**TO DO**. Reproduce the entries. Match every word.

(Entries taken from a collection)
------------------------------------------------------------

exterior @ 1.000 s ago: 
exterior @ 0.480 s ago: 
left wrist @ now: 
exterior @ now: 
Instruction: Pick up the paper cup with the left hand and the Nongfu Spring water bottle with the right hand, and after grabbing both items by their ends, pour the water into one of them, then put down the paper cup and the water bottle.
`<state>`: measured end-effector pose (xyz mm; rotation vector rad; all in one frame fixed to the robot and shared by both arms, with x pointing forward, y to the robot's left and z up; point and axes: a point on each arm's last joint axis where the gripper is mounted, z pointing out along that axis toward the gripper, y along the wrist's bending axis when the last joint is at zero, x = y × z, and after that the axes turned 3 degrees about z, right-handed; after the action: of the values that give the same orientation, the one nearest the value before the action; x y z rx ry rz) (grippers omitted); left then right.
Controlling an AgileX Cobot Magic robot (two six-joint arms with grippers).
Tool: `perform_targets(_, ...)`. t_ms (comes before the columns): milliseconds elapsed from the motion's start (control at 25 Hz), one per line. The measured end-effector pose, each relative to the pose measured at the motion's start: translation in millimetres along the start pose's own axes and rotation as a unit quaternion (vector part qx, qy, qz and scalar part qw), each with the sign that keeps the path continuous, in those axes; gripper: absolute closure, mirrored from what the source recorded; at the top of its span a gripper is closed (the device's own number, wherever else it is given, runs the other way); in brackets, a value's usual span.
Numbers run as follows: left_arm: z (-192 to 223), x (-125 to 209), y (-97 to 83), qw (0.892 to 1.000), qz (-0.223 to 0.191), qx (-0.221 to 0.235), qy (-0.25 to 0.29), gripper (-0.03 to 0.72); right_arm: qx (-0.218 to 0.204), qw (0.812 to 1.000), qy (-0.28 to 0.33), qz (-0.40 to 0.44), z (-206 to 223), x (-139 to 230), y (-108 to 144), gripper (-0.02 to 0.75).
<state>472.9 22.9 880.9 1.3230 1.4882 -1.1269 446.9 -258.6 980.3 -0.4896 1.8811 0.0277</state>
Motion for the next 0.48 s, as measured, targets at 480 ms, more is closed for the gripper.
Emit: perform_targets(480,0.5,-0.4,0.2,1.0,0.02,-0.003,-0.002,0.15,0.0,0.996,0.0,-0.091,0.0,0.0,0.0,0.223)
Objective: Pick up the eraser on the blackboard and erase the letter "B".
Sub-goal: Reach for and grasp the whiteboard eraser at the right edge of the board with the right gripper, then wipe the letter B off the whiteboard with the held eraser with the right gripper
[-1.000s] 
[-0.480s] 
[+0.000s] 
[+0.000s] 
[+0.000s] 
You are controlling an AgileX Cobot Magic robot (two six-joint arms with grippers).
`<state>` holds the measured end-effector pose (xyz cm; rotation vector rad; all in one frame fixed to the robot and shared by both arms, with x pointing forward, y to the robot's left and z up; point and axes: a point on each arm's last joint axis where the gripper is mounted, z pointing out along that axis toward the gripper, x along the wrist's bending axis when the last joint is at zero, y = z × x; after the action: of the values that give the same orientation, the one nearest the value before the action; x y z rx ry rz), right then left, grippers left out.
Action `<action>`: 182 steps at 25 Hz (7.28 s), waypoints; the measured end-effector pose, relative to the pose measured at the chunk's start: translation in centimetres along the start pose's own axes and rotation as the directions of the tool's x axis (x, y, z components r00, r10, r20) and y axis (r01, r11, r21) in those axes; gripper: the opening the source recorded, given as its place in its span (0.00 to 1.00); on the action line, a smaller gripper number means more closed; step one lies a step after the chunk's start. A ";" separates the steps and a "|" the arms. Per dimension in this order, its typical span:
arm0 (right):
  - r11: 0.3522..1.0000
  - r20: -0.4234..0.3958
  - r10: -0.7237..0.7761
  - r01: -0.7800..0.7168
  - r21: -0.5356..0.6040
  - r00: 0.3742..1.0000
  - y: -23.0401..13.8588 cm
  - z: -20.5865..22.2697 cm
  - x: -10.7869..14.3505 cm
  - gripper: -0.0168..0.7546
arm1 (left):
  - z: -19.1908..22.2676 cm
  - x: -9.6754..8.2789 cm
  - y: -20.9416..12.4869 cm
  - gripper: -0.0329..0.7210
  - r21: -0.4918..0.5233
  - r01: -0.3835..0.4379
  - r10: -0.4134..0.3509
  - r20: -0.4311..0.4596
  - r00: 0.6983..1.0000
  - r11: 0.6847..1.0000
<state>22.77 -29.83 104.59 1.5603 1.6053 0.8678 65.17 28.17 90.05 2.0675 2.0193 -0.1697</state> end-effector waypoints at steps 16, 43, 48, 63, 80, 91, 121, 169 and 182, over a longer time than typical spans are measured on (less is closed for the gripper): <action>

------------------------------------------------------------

**EXERCISE OUTPUT**.
exterior @ 1.000 s ago: 
exterior @ 0.480 s ago: 
left wrist @ now: 
exterior @ now: 
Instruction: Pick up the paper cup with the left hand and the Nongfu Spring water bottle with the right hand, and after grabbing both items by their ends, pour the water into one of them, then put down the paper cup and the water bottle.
`<state>`: measured end-effector pose (xyz mm; rotation vector rad; all in one frame fixed to the robot and shared by both arms, with x pointing forward, y to the robot's left and z up; point and axes: a point on each arm's last joint axis where the gripper is mounted, z pointing out along that axis toward the gripper, y along the wrist's bending axis when the last joint is at zero, x = y × z, and after that the axes turned 3 degrees about z, right-handed; after the action: of the values that give the same orientation, the one nearest the value before the action; x y z rx ry rz) (grippers omitted); left then right.
Controlling an AgileX Cobot Magic robot (two six-joint arms with grippers).
Tool: `perform_targets(_, ...)`. t_ms (comes before the columns): milliseconds elapsed from the motion's start (control at 25 Hz), one per line. The measured end-effector pose, each relative to the pose measured at the motion's start: translation in millimetres along the start pose's own axes and rotation as a unit quaternion (vector part qx, qy, qz and scalar part qw), each with the sign that keeps the path continuous, in those axes; gripper: absolute closure, mirrored from what the source recorded; at the top of its span a gripper is closed (the device's own number, wherever else it is given, runs the other way); in brackets, a value's usual span.
Numbers run as follows: left_arm: z (-192 to 223), x (-125 to 209), y (-97 to 83), qw (0.892 to 1.000), qz (-0.223 to 0.191), qx (-0.221 to 0.235), qy (-0.25 to 0.29), gripper (-0.03 to 0.72); right_arm: qx (-0.218 to 0.204), qw (0.812 to 1.000), qy (-0.28 to 0.33), qz (-0.40 to 0.44), z (-206 to 223), x (-139 to 230), y (-108 to 144), gripper (-0.02 to 0.75).
<state>472.9 22.9 880.9 1.3230 1.4882 -1.1269 446.9 -258.6 980.3 -0.4896 1.8811 0.0277</state>
Motion for the next 0.48 s, as measured, targets at 480 ms, more is closed for the gripper.
Emit: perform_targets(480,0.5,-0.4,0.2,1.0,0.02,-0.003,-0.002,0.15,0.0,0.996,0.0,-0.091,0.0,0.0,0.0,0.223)
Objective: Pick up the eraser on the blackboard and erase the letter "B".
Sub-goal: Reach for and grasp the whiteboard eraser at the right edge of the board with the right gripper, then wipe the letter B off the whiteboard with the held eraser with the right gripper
[-1.000s] 
[-0.480s] 
[+0.000s] 
[+0.000s] 
[+0.000s] 
You are controlling an AgileX Cobot Magic robot (two six-joint arms with grippers).
`<state>` holds the measured end-effector pose (xyz cm; rotation vector rad; all in one frame fixed to the robot and shared by both arms, with x pointing forward, y to the robot's left and z up; point and axes: a point on each arm's last joint axis where the gripper is mounted, z pointing out along that axis toward the gripper, x along the wrist's bending axis when the last joint is at zero, y = z × x; after the action: of the values that give the same orientation, the one nearest the value before the action; x y z rx ry rz), right then left, grippers left out.
Action `<action>`: 182 steps at 25 Hz (7.28 s), waypoints; the measured end-effector pose, relative to the pose measured at the chunk's start: translation in centimetres along the start pose's own axes and rotation as the directions of the tool's x axis (x, y, z components r00, r10, r20) and y axis (r01, r11, r21) in those axes; gripper: the opening the source recorded, given as its place in its span (0.00 to 1.00); on the action line, a smaller gripper number means more closed; step one lies a step after the chunk's start. A ";" separates the steps and a "|" the arms. Per dimension in this order, its typical span:
arm0 (right):
  - r11: 0.3522..1.0000
  - r20: -0.4234..0.3958
  - r10: -0.7237..0.7761
  - r01: -0.7800..0.7168
  - r21: -0.5356..0.6040
  - r00: 0.3742..1.0000
  - y: -23.0401..13.8588 cm
  - z: -20.5865..22.2697 cm
  - x: -10.7869..14.3505 cm
  - gripper: -0.0168..0.7546
arm1 (left):
  - z: -19.1908..22.2676 cm
  - x: -9.6754..8.2789 cm
  - y: -20.9416..12.4869 cm
  - gripper: -0.0329..0.7210
  - r21: -0.4918..0.5233
  - r01: -0.3835..0.4379
  - r10: -0.4134..0.3509
  - r20: -0.4311..0.4596
  - r00: 0.6983..1.0000
  - r11: 0.6847..1.0000
<state>22.77 -29.83 104.59 1.5603 1.6053 0.8678 65.17 28.17 90.05 2.0675 2.0193 -0.1697</state> end-effector waypoints at steps 16, 43, 48, 63, 80, 91, 121, 169 and 182, over a longer time than typical spans are measured on (less is closed for the gripper): <action>

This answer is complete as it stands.